The detailed data processing workflow is illustrated in Figure S1. All data processing was carried out in cryoSPARC. Motion correction in patch mode (EER upsampling factor 1, EER number of fractions 40), CTF estimation in patch mode, blob particle picking, and particle extraction (box size 400 Å) were performed in real time in cryoSPARC live. Multiple rounds of 3D and/or 2D classification were used to clean the particle stack. The final homogeneous refinement was performed with per particle CTF estimation and aberration correction. For the complexes of spike protein ectodomain and human/mouse ACE2, local refinement was performed with a soft mask covering a single RBD and its bound ACE2. For apo spike protein and complexes of spike protein with 4A8, to better resolve the N-terminal domain or the interface between the N-terminal domain and 4A8, particles were symmetry expanded after another round of global refinement with C3 symmetry, and then refined with a soft mask covering a single N-terminal domain or a single N-terminal domain and its bound 4A8.
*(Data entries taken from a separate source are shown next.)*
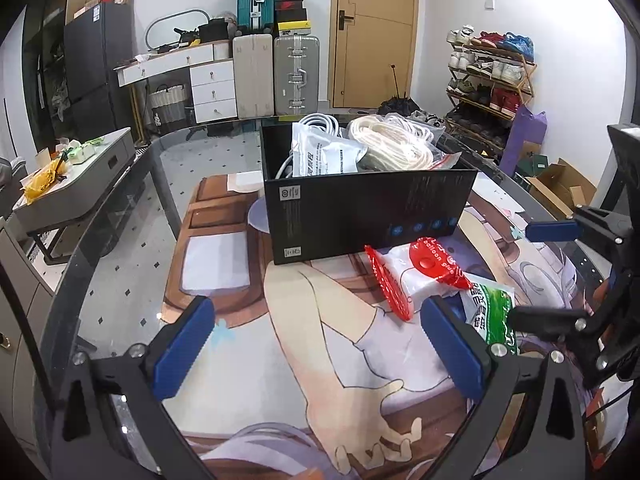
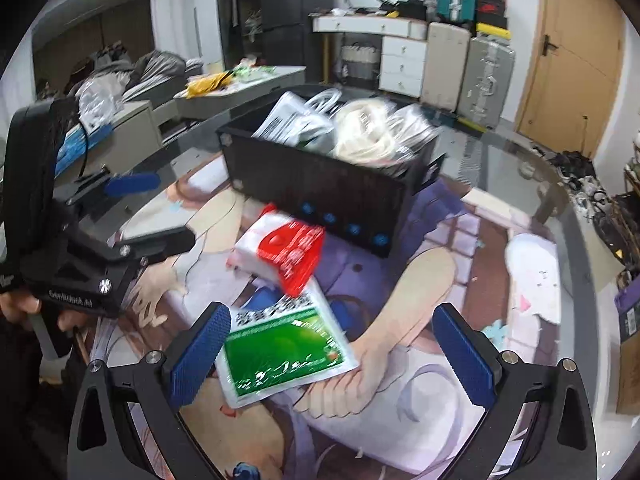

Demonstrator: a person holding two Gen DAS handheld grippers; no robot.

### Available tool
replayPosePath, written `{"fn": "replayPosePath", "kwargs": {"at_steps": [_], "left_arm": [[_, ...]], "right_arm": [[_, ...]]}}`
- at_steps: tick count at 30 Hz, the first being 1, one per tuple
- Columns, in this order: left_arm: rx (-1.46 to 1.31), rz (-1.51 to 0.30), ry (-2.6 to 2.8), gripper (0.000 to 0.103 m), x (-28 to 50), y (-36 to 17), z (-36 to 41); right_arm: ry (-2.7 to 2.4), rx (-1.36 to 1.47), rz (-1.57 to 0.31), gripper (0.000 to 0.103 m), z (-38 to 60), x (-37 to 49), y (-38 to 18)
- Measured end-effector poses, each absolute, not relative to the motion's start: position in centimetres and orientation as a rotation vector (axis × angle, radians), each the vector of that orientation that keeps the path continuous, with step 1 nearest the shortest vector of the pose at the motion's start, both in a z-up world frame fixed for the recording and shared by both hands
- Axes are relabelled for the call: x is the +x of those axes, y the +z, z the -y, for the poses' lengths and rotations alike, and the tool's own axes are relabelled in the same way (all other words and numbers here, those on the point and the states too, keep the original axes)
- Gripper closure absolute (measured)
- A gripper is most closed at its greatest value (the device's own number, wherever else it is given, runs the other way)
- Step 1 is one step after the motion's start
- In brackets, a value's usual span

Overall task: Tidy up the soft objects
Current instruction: 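Withdraw from the box and grasp the green medicine sachet with the right gripper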

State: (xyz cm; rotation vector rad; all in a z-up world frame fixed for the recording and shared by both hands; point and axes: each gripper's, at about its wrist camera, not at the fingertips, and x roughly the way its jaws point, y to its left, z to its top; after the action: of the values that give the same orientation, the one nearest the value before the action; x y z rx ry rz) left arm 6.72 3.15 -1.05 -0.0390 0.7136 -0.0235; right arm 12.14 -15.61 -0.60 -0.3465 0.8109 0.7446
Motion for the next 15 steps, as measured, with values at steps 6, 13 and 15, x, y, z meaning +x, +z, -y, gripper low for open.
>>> {"fn": "replayPosePath", "kwargs": {"at_steps": [6, 13, 15], "left_arm": [[-0.052, -0.715, -0.035, 0.000, 6.6, -1.3, -3.3], [-0.053, -0.725, -0.058, 0.000, 6.7, -1.4, -3.2], [-0.060, -0.727, -0.060, 0.000, 6.7, -1.5, -3.2]], "right_arm": [[0.786, -0.378, -0.840, 0.001, 14.9, 11.4, -1.6], [0.833, -0.407, -0.891, 0.001, 14.2, 10.8, -2.9], [0.835, -0.413, -0.898, 0.001, 13.9, 10.8, -3.2]]}}
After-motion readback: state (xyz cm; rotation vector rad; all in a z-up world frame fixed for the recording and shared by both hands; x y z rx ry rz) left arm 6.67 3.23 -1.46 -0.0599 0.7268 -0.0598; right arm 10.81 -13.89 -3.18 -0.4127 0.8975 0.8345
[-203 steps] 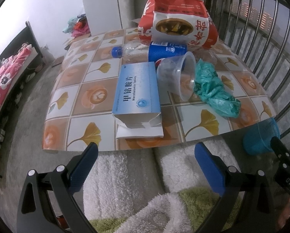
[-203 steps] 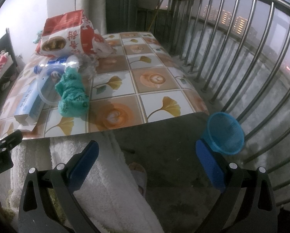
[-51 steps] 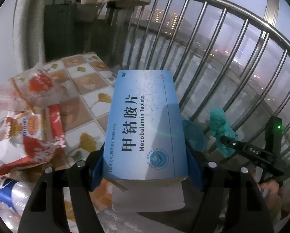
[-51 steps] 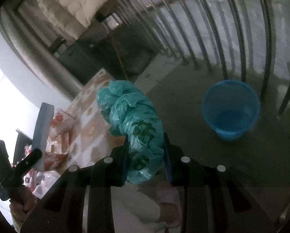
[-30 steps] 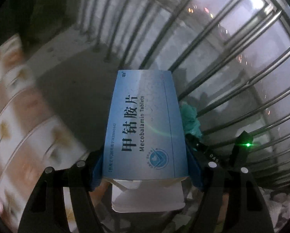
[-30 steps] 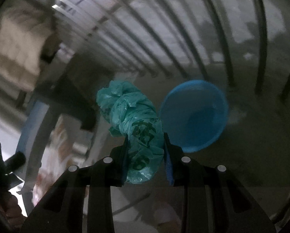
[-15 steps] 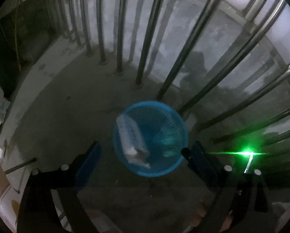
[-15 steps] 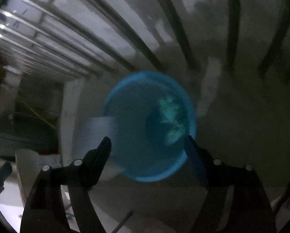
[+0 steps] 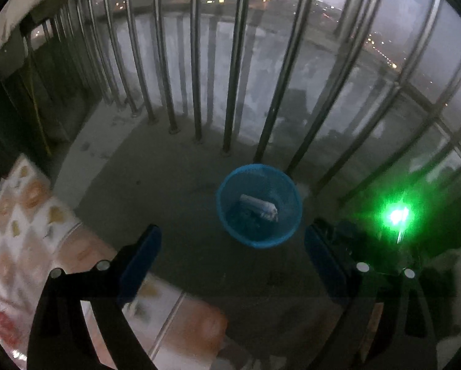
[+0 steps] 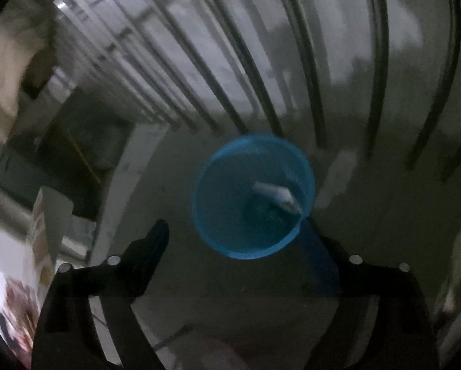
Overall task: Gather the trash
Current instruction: 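Return both tools to the table toward the Pepsi bottle and clear cup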
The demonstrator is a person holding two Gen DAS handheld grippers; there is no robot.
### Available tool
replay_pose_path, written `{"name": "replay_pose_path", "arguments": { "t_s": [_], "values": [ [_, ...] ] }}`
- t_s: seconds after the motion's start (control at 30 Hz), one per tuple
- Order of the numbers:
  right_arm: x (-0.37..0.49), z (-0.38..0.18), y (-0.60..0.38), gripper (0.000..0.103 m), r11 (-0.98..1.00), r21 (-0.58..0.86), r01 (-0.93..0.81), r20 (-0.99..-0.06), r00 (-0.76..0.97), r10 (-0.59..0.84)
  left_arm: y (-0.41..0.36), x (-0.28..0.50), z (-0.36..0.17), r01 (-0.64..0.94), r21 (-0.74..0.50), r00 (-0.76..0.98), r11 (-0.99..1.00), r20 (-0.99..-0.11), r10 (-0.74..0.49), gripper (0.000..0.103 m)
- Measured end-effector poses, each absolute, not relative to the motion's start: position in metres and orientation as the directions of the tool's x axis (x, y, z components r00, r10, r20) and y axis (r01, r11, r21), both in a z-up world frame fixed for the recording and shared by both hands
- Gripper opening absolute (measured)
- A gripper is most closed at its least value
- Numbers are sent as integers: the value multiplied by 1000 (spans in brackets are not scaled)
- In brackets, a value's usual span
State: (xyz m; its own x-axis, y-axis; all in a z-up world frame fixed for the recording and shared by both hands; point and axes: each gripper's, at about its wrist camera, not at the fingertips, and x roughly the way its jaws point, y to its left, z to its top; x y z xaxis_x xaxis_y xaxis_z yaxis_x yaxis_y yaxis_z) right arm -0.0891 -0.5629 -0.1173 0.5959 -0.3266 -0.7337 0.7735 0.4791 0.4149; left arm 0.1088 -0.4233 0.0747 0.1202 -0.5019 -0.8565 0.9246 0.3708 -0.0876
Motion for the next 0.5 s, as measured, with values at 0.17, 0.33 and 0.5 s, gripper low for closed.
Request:
{"name": "replay_pose_path", "arguments": {
  "t_s": [0.17, 0.33, 0.5],
  "values": [
    [-82, -68, -514, 95, 606, 287, 742, -679, 604, -417, -325, 108, 111, 901, -107, 166, 420, -811, -562, 97],
    [-69, -40, -449, 95, 678, 184, 712, -652, 605, -458, -225, 103, 129, 819, -159, 256, 551, -758, -600, 97],
    [-42, -27, -393, 95, 803, 78, 591, -632, 652, -419, -102, 103, 141, 672, -246, 394, 699, -680, -618, 97]
  ]
}}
Model building and refinement

For models of spike protein ectodomain alone, the SARS-CoV-2 HexaPro S trimer (PDB ID 7MJG) was used as an initial model and docked into the map. Then, mutation and manual adjustment were performed in COOT, followed by iterative rounds of real-space refinement in COOT and Phenix. For models of spike-ACE2/4A8 complex, the subcomplexes RBD-ACE2 or NTD-4A8 were built and refined against local refinement maps. The resulting models were then docked into global refinement maps together with the other individual domains of the spike protein. Models were validated using MolProbity. Figures were prepared using UCSF Chimera, UCSF ChimeraX, and PyMOL (Schrodinger, LLC).

Quantification and statistical analysis

Quantification and statistical analysis information can be found in the figure legends associated with the data. GraphPad Prism 7.0 was used to perform the one-way ANOVA tests presented in Figures 2A–2C. Normal population distribution, similar variance, and sample independence were assumptions made during this ANOVA analysis.

Data and code availability

• •Cryo-EM reconstructions and atomic models generated during this study are available at the PDB and EMBD databases (https://www.rcsb.org; http://emsearch.rutgers.edu), with PDB and EMBD identifiers listed in the key resources table and Table S1.
• •This paper does not report original code.
• •Any additional information required to reanalyze the data reported in this paper is available from the lead contact upon request.